そんなに何度も連発して可愛いなんて言われると、ドキドキしすぎて目まいがする。

この人誰?

本当に井川さん?

あれれ?
そういえば……。

「眼鏡かけてない……」

「うん」

まさか、追いかけて来た時からそのつもりだった?

「最初からキスするつもりだったの?」

「はあ?……お前って面白いくらいバカだな」

「エッ!?」

あれ、違った?

「そんなわけないだろ!追いかけようと思って外に出たら、眼鏡が曇って見えなくなったからはずしたの!」

あ、そういうことか。

……眼鏡が白く曇った井川さん。

想像するとちょっと面白い。

「ンフフッ」

「なんだよ、想像して笑ったのか?眼鏡曇ったとこ」

「うん」

「そんなの、そのうちいつでも見られるから。

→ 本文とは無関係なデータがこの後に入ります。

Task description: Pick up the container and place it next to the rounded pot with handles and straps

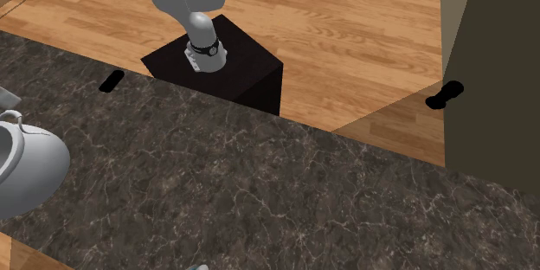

その時見たら笑ってくれ」

「……うん」

いつでも見られるなんて。

いつもそばにいられるみたいな……。

そばにいられる?

井川さんのそばに?

見上げて手をギュッと握ったら、井川さんもギュッて握り返してきた。

私が思ったこと、分かってくれたかな。

そんなやり取りも、なんだかキュンとしてしまう。